她知道这将是舞台剧的最后一幕,每当这个时候都要尽情地在有限的舞台上奔跑,至少伏沙的演员是这样的,她之前和艾罗去看过五六场舞台剧,每次都选择那种带有极强罗曼色彩的剧本,她觉得艾罗是故意的,但艾罗从来不会选择承认——如果承认了他将不再是艾罗,或者他脑子不正常了。
艾罗牵着她的马到了草坪上,在边缘,石板路的交界处,正当她打算问他为什么没有带自己的马的时候,他瞬移到了她身后。
“放松。”她听见他轻声说,“我尽量让我们以最快的速度经过风。”
莱克西一开始有点抗拒,原因是这样太危险了,艾罗再想夸大罗曼氛围也得在安全有保障之下。
但是当艾罗真的带她跑起来的时候,她就脑子里什么都不想了,甚至想要手臂离开把手,艾罗握着缰绳,她没有办法握。
这曾经也许会让她想去农场区域转转,那里的马都只能握着马鞍上的把手,但现在她更希望艾罗能把马驾得快一点,再快一点。
她的心脏正猛捶着她的喉咙,她还是张开了手臂,感受着风打着她的袖子再从下面穿过,她感觉这种感觉真的是酷毙了。
“还想更快吗?”艾罗的声音也难得透出一丝被兴奋掌控的感觉。
“要!”莱克西听见自己大声回答,这个词以S结尾,却被她吞掉了,听起来就像“耶”。
他们很快就飞奔出了平地,马从突然的下坡极速奔下,突然长出了翅膀。
“真幸运!”莱克西这个时候又这么觉得,她简直是世界上最幸运的人,能在马跑进农场的住宅区之前看到马长出翅膀。
“它本来是被人折断了翅膀,打算卖到普通人家的。”艾罗声音放大方便她在风声中听见,“幸运的是我们这里负责买马的人看出来它之前有过翅膀。”
莱克西感觉那种呜呜的风声从她耳边刮过,他们不断绕过一幢幢高耸的塔楼,又快又敏捷,直到她根本反应不过来。
每次经过塔楼的时候她都以为艾罗和她要头破血流了,但艾罗总是能轻易地绕开,他看上去很有信心,事实也允许他这么想。
他们驾着新长出翅膀的马,逐渐飞向了伏沙中心城边界的玛瑙河。
莱克西心里有一股热血沸腾的冲动,告诉她回头看一眼他们的城堡,却反应过来——
我们早就已经飞过了一切,那在我们眼里曾经是阻碍的城堡,现在看上去也像幸福美满的结局,可惜我们的结局并不在这里。

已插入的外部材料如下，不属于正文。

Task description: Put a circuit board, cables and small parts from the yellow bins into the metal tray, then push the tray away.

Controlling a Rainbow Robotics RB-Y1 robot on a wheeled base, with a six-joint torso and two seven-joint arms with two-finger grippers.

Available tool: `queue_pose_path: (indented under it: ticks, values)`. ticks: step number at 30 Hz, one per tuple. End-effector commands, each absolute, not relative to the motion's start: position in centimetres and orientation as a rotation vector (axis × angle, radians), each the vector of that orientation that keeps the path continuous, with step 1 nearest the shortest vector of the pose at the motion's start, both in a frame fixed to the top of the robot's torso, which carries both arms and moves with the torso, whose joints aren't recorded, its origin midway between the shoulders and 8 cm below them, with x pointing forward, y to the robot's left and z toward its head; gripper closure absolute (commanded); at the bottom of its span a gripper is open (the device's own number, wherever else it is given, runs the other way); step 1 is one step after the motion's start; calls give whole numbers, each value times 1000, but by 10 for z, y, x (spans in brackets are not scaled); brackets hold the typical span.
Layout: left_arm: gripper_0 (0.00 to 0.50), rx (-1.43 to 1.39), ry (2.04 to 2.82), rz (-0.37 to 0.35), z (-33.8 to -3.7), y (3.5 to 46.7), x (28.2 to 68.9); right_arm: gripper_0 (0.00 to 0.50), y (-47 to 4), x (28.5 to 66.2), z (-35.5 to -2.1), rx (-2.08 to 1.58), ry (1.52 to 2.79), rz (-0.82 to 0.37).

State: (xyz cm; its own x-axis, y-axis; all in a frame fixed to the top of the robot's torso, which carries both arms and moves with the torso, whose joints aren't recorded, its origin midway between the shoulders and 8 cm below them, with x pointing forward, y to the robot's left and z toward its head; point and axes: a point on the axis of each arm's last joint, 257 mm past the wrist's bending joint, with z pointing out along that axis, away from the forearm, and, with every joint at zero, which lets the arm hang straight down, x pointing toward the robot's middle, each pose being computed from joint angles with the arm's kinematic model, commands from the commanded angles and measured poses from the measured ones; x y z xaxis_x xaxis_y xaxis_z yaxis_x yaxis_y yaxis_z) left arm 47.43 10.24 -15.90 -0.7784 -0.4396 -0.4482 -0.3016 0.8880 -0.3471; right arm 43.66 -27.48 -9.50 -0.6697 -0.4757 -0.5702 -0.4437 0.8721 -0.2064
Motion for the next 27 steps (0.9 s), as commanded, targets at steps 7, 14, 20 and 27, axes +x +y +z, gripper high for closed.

就像一个漂流瓶,虽然大部分都沉入了海底,但并不是没有一个真的到了对岸,到了它此行的目的地,被人看见,被人捡回去阅读,这只能说明它太幸运了。因为——嘿,那些沉没在海底的就永远沉睡在海底了吗?它有没有被打捞上来的可能呢?
那些随便乱画瓶子有可能顺利到达,那些认真写的也有可能再无音讯,一个瓶子的开始并不代表它的终点,毕竟这世界上的结局可太多了。
我不会停下,就像伏沙永远不会迎来日出,莱克西看着眼前逐渐出现的,像是日出又不是日出的红光,这是伏沙总会在“白天”出现的标志,想,不是所有孩子都生活在幸福的家庭,不是所有人都存在于彻底的理解,但当他们彻底接纳这些东西,且并不急切地希望覆盖掉它们的时候,或许他们会足够坚强到意识到,我们大多数时候只是在给自己寻找一个交代。
就像这样,所有时空的我们都会变成时钟的一部分,直到变成世界周围,代表胜利的花圈。
这些伤口会一直存在,不用仔细寻找,能称之为伤口的一定都是那些很大的,曾经让你很痛的疤,它们是你人生中最糟糕,影响最深的一段经历,但也有一段时间会成为你信仰的全部。
所以每当莱克西回头查看自己的伤口的时候,上面都会写着这些。